The HZDR developed an economical and sustainable alternative to the lithium battery for overnight storage and buffering power.

A new short-term battery concept based on liquid metals and molten salts being heated to several hundred degrees Celsius is being explored by the Helmholtz-Zentrum Dresden-Rossendorf (HZDR) as a possible solution for energy-intensive industrial applications. The SOLSTICE project could provide an economical and sustainable alternative to the lithium battery for overnight storage and buffering power as Germany shifts over to using renewable energy.

“We are using sodium and zinc as the active materials,” says Dr Norbert Weber (who is co-leading an international team based at HZDR’s Institute of Fluid Dynamics with Dr Tom Weier) in a press release. Sodium, the sixth most plentiful element on the planet, will be used for the anode, while molten zinc, which is rarer but can be sourced in Europe, will provide the cathode, separated by a semi-permeable membrane.
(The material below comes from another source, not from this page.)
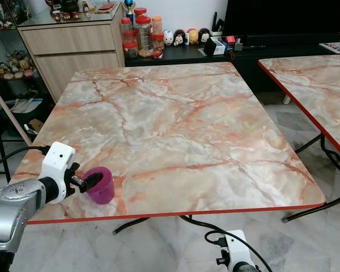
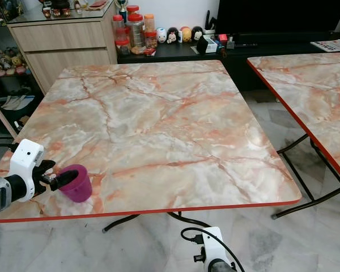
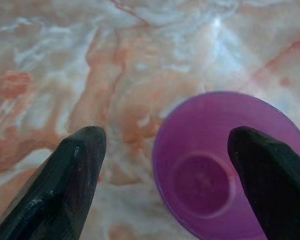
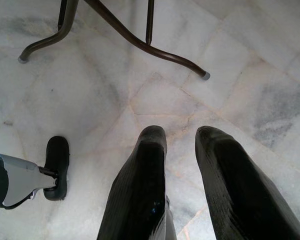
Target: Setting the table
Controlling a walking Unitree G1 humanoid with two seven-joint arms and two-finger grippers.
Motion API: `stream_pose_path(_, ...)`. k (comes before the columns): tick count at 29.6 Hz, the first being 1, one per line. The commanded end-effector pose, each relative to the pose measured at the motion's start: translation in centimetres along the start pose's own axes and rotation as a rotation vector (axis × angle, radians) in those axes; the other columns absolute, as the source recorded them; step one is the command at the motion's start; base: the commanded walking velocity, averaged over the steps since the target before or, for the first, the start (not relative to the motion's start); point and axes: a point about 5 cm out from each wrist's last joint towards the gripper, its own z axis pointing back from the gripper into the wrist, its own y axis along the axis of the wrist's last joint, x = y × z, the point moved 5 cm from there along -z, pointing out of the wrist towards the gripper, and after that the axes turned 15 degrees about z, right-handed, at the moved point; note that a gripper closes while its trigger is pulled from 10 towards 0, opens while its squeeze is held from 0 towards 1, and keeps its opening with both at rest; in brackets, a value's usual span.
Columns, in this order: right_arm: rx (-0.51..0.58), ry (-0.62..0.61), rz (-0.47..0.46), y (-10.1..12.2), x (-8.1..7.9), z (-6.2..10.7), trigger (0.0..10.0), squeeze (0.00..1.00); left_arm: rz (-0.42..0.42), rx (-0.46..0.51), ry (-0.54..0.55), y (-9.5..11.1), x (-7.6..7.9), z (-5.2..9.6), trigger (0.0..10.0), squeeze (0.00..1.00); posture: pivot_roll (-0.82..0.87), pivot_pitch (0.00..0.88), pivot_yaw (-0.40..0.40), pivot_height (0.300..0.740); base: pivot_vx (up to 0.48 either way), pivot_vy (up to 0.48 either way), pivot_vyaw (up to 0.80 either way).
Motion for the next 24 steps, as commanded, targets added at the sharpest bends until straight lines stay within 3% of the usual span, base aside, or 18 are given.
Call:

The team will develop and test two different kinds of systems at different temperatures – one at 600 degrees Celsius, the other at 300 degrees Celsius. “In the first system, both the electrodes and the electrolyte are liquid,” explains Weber in the foregoing press release. “Our Norwegian partners have already experimented with this setup and have verified that the principle works. Energy in the megawatt hour range is to be stored here, which predestines such batteries for industrial applications.”

The electrolyte in the second system will be solid, however. “Our partners in Switzerland already have functional systems that work with nickel chloride. We want to replace the nickel chloride with zinc chloride in the project,” Weber continues. “These batteries can even be envisioned as home storage units in the kilowatt hour range.”

Weier is confident they can develop a viable alternative to lithium storage over the next four years: “Our advantage is the extremely simple design,” says Weier. “This makes the battery cells very scalable.” The project has been funded with EUR 8 million through the EU’s Horizon 2020 programme.